Editor: Paul Underwood Kellogg

Release date: December 15, 2023

Original publication: New York: Survey Associates, 1913

THE SURVEY, Volume 30, Number 2, Apr 12, 1913

THE COMMON WELFARE

IN THE WAKE OF THE FLOOD

The New York office of the Red Cross received a despatch at the end of the week from Ernest P. Bicknell, national director of the Red Cross at Columbus, which gives the most comprehensive, summary of the situation thus far received. He says:

"Have just returned from tour of flooded towns with Governor Cox and Flood Relief Commission. Governor and Commission have requested Red Cross to take charge of relief operations in Ohio and all money contributed through governor will be expended under direction of the Red Cross. This assures absolute freedom from conflict of authority or confusion in expenditure in Ohio.

"The emergency relief situation in each flooded district in Ohio is well covered. Dayton, Columbus, Cincinnati, Piqua, Troy, Ottawa, Sidney, Hamilton, Miamisburg, Middleton, Zanesville and Tiffin are covered by Red Cross representatives. Information is being rapidly accumulated on which to base rehabilitation. Am pushing men into other flooded towns as fast as water subsides and we can get the men. It has been most difficult to get reliable information; wires are still down and transportation extremely difficult. Further rains are impeding progress.

"The best information we can get indicates the following conditions throughout state. Four hundred sixty dead in Ohio. 4,200 homes destroyed, estimated 40,500 people temporarily homeless and 9,000 families, outside of Dayton, Columbus and Cincinnati, will need rehabilitation.

"Col. Miller, chief quartermaster, reports need of underwear of all sorts, as well as bedding and blankets. Some Ohio towns are just being heard from.

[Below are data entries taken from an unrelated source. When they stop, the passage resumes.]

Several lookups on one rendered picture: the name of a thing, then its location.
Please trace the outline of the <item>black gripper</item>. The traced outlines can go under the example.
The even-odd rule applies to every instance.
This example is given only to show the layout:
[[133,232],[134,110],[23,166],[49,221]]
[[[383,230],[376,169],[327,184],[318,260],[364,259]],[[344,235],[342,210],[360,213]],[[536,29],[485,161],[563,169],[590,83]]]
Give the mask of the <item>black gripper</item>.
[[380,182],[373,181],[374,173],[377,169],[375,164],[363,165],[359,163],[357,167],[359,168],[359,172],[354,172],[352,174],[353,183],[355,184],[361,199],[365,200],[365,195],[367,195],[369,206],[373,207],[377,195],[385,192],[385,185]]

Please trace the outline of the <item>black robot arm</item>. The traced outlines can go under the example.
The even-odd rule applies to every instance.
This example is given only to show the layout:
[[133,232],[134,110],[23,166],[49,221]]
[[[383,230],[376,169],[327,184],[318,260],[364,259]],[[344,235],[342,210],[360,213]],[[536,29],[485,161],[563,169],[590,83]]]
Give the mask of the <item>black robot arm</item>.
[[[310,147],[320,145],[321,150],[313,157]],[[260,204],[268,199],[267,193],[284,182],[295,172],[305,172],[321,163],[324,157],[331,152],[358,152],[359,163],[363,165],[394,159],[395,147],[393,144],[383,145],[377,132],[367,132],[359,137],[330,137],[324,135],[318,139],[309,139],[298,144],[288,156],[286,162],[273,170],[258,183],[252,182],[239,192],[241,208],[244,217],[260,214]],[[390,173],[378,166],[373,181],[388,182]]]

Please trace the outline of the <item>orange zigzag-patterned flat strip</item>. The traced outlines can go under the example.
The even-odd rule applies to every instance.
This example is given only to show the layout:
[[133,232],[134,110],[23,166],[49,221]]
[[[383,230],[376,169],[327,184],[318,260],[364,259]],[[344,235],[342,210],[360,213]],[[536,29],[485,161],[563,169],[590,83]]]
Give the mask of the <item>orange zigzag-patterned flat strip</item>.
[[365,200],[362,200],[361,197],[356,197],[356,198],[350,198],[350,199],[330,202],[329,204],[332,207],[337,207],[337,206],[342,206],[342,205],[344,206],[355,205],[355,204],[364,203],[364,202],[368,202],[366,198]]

At least thirty cities and towns are inundated in Ohio, twenty in Indiana and many in Illinois, Kentucky and West Virginia. Boundary line surrounding flooded territory more than two thousand miles long. Situation very serious in a number of Indiana cities. I am going to Indianapolis tomorrow at urgent request of Governor Ralston.

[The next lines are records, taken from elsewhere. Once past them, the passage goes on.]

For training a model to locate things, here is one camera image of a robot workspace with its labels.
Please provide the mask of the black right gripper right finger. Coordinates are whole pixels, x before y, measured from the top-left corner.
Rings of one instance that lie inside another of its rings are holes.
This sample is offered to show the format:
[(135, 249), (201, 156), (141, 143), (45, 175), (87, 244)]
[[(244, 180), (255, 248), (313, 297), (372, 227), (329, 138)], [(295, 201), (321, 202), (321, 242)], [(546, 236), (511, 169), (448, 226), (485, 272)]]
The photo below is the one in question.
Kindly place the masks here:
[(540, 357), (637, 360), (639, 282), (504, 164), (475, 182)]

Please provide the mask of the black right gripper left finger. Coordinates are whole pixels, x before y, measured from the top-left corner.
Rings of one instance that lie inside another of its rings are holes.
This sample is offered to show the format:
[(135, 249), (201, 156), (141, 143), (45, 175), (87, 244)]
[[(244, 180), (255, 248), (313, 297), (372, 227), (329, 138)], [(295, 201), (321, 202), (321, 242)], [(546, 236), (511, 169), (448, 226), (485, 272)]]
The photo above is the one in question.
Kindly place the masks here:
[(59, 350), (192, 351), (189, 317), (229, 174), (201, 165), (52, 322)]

"Following report from Adjutant General F. S. Dickson of Illinois indicates gravity of situation in that state: 'We have a flooded territory on the eastern side of the state along the Wabash River and its tributaries, and another through the heart of the middle western part of the state along the Illinois River and its tributaries, but the most serious situation confronting us is along the Ohio and Mississippi, particularly the Ohio. The entire territory from above Mount Carmel on the Wabash down past Cairo is either submerged or in grave danger of being submerged. Shawneetown has been abandoned and is now under water to the extent of approximately twenty-five or thirty feet.

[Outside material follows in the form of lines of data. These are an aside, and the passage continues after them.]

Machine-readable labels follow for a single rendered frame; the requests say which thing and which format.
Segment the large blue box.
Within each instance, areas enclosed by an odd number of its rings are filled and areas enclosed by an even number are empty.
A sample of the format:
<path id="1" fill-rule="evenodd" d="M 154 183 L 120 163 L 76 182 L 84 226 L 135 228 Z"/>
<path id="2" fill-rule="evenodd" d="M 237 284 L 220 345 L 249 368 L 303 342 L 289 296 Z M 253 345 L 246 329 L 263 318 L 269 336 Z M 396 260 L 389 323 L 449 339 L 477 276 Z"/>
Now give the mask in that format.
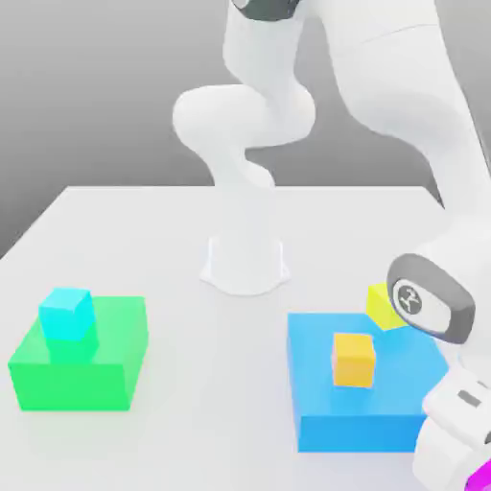
<path id="1" fill-rule="evenodd" d="M 336 333 L 372 337 L 371 388 L 335 386 Z M 366 314 L 288 316 L 288 365 L 297 449 L 303 453 L 411 453 L 426 419 L 422 402 L 448 366 L 435 342 L 401 327 L 381 330 Z"/>

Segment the small magenta cube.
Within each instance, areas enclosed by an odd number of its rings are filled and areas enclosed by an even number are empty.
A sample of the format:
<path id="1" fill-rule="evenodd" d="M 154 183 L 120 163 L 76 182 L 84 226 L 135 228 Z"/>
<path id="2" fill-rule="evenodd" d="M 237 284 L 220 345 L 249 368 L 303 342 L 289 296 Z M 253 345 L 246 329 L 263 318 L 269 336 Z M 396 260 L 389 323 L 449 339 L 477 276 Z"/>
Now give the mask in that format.
<path id="1" fill-rule="evenodd" d="M 491 491 L 491 459 L 481 464 L 469 476 L 464 491 Z"/>

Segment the large green box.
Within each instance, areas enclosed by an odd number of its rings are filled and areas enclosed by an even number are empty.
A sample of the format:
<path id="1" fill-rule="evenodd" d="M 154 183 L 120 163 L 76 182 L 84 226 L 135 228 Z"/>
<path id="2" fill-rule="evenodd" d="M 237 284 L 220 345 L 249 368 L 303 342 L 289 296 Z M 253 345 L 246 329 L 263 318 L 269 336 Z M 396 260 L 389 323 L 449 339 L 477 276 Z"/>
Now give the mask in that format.
<path id="1" fill-rule="evenodd" d="M 23 410 L 128 410 L 149 343 L 145 298 L 95 296 L 80 341 L 47 340 L 37 319 L 8 362 Z"/>

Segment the small cyan cube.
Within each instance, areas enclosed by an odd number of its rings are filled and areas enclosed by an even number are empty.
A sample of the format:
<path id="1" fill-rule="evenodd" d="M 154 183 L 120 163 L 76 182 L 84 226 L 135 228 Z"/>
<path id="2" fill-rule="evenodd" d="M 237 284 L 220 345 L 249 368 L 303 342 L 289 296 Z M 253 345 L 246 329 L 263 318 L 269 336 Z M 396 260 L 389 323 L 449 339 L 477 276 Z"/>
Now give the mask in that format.
<path id="1" fill-rule="evenodd" d="M 49 340 L 80 341 L 95 323 L 89 290 L 57 287 L 38 306 L 43 336 Z"/>

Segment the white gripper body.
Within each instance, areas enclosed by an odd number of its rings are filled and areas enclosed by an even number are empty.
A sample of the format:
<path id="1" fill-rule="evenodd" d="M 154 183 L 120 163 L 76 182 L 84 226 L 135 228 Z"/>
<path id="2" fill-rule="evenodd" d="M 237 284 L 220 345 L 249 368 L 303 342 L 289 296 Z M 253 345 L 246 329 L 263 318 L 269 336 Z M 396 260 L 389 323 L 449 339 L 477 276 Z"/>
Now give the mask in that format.
<path id="1" fill-rule="evenodd" d="M 489 459 L 491 433 L 473 447 L 427 418 L 417 437 L 412 472 L 425 491 L 464 491 L 469 476 Z"/>

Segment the small orange cube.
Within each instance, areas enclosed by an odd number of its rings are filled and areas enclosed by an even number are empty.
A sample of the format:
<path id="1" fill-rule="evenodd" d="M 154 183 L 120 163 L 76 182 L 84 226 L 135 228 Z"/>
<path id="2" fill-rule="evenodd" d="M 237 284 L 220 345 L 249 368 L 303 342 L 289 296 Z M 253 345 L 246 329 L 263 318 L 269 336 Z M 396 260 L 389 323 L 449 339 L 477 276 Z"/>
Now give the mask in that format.
<path id="1" fill-rule="evenodd" d="M 331 361 L 335 386 L 372 388 L 376 352 L 370 335 L 334 333 Z"/>

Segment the small yellow cube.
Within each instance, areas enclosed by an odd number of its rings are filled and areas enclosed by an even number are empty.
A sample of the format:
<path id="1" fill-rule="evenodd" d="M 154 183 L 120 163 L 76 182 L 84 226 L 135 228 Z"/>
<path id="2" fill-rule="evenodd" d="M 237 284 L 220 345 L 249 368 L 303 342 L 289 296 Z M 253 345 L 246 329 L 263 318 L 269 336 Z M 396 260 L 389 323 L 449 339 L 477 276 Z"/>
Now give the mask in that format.
<path id="1" fill-rule="evenodd" d="M 388 297 L 386 283 L 378 283 L 368 287 L 365 311 L 383 331 L 400 329 L 407 325 L 393 309 Z"/>

"'On duty there are two companies of national guard and a division of naval militia. People driven from their homes numbering approximately eight hundred to one thousand are in the hills back of the city and are appealing for shelter and food. Mounds City is making a desperate fight and there are four companies of national guard working on the levees. The saving of the people is in doubt because there is no high ground in their rear to which it is possible for them to go, they are entirely shut off in the rear by from fifteen to twenty-five feet of water. Cairo is practically an island and the water from the Ohio has driven people along the territory I have indicated, away from their homes and back into the hills to distances of ten to fifteen miles. This distance is entirely covered by water. The state is furnishing all the tentage at its command and food supplies to every possible point within our power. From the reliable reports from my officers who have personally visited these places, I would say that in the present flooded area in southern Illinois there are from eighteen to twenty thousand people homeless and in dire need of food.'"

SMASHING THE LEASE SYSTEM IN ARKANSAS

When Governor Donaghey of Arkansas just before Christmas turned loose 360 convicts as one step in his effort to break up the system of hiring out prisoners to private contractors, nearly every editor in the country found space for the story. But when, last month, T. J. Robinson, the new governor, signed a bill which finally abolished the lease system and established in its place a state farm where prisoners are henceforth to be worked, the news was not so picturesque and only a few papers outside of the state of Arkansas thought it important enough to even publish the fact.

Footnote 1:

See THE SURVEY for Dec. 28, 1912, page 383; also Jan. 4, 1913, page 410.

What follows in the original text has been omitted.